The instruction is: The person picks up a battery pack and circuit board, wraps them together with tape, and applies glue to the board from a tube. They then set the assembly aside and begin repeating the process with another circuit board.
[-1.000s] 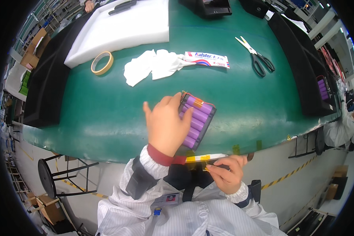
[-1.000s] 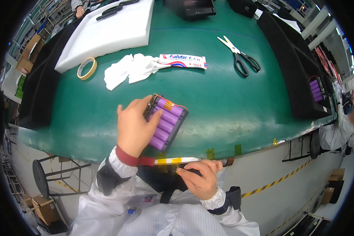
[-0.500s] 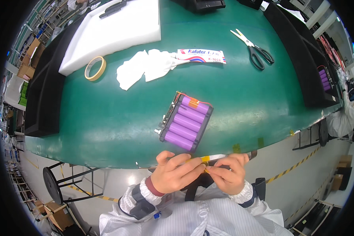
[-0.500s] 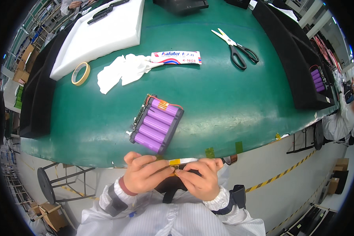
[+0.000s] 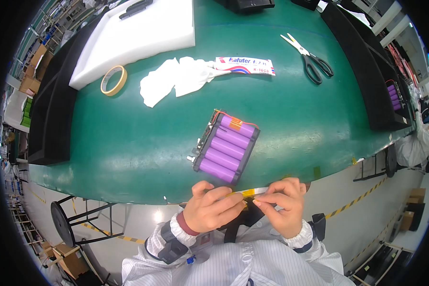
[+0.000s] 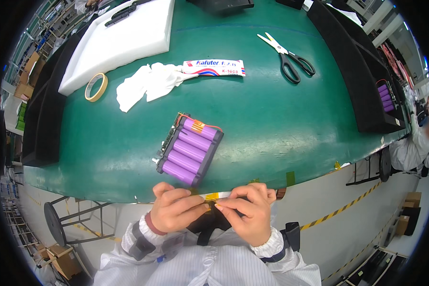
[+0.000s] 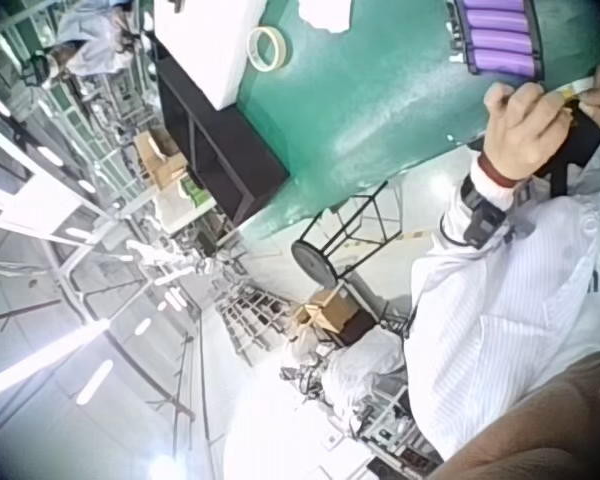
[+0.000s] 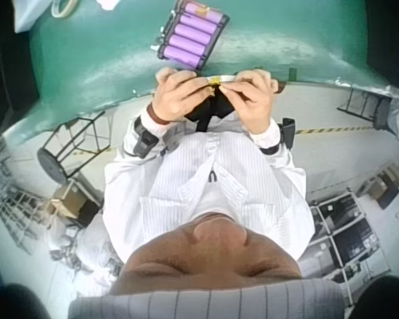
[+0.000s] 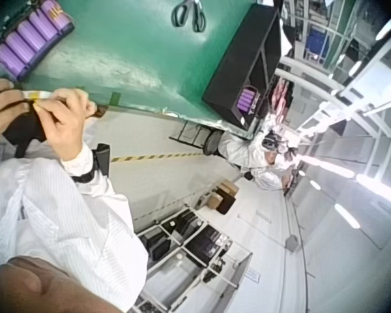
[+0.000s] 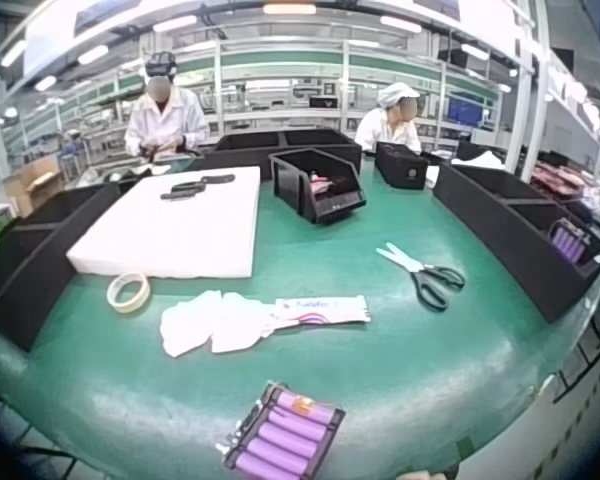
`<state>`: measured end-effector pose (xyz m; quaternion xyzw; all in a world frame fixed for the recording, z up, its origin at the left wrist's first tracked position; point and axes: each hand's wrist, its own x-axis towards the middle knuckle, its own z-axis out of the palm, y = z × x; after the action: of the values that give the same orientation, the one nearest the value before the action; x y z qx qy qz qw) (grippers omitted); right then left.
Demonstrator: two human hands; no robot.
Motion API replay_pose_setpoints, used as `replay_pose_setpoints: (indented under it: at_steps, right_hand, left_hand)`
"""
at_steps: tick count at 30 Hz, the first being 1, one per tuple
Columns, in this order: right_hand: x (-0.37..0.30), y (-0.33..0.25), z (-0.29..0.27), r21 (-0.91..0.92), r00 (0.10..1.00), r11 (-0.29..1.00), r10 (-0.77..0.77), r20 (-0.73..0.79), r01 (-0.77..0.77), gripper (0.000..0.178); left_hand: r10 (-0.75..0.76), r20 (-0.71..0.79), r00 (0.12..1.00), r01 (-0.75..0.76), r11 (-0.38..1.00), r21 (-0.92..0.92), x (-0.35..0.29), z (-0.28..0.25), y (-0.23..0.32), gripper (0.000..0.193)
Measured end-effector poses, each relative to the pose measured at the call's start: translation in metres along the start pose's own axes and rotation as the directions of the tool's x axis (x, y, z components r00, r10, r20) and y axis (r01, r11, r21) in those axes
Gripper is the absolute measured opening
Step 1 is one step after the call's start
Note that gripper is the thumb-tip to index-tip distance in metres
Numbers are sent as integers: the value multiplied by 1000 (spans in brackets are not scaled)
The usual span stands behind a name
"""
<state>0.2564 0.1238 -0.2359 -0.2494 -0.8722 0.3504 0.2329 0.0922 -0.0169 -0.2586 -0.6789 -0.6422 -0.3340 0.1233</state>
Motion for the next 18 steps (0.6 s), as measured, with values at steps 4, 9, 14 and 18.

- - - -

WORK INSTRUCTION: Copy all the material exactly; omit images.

ANSWER BOX:
The instruction is: The person picks up a battery pack and circuit board, wraps them together with tape, and applies glue to the board from a tube. They then set the assembly aside and begin repeating the process with another circuit board.
[-1.000s] 
[-1.000s] 
[-0.500s] 
[-0.500s] 
[+0.000s] 
[+0.000s] 
[+0.000s] 
[+0.000s] 
[+0.000s] 
[+0.000s] 
`<state>`: measured end-effector pose (xyz m; quaternion xyzw; all in a world frame fixed for the recording, z up, its origin at the left wrist's first tracked position; point and axes: each hand's wrist, its own x-axis towards the middle knuckle, its own z-axis out of the palm, y = z × x; after the action: of the values that give the same orientation, the one nearest the value before the action; x y z qx qy qz qw) (grippers omitted); right then left.
Demonstrator: two human hands; no robot.
Motion API replay_pose_setpoints, used as `replay_pose_setpoints: (indented under it: at_steps, right_hand, left_hand)`
"""
at_steps: tick count at 30 Hz, the first being 1, one per tuple
Columns, in this order: right_hand: x (-0.37..0.30), y (-0.33..0.25), z (-0.29..0.27), r21 (-0.91..0.92), r00 (0.10..1.00), r11 (-0.29..1.00), r10 (-0.77..0.77), r20 (-0.73..0.79), r01 (-0.77..0.77), gripper (0.000..0.178); left_hand: r10 (-0.75..0.76), r20 (-0.71..0.79), r00 (0.12..1.00), r01 (-0.75..0.76), r11 (-0.38..1.00), r21 (-0.92..0.92), x (-0.35..0.29), z (-0.28..0.25), y (-0.23..0.32), gripper (0.000..0.193)
Measured end-effector poses, each relative to the pose measured at the call's start: translation in metres along the start pose's own axes and rotation as the directions of the tool's x axis (x, y, z components r00, r10, r20) and y axis (r01, r11, r21) in those axes
Gripper is the absolute measured opening
Step 1 is one step after the call's start
Note that gripper is the thumb-tip to index-tip distance in metres
Numbers are sent as integers: the value multiplied by 1000 (spans in brackets are not scaled)
The usual span stands behind a name
"""
<state>0.2564 0.1238 -0.2359 -0.2494 -0.8722 0.3504 0.2329 0.0922 -0.0169 -0.2586 -0.6789 -0.6422 -0.3340 0.1233</state>
Motion for the next 18 steps (0.6 s), as measured, with values at steps 4, 9, 14 and 18.

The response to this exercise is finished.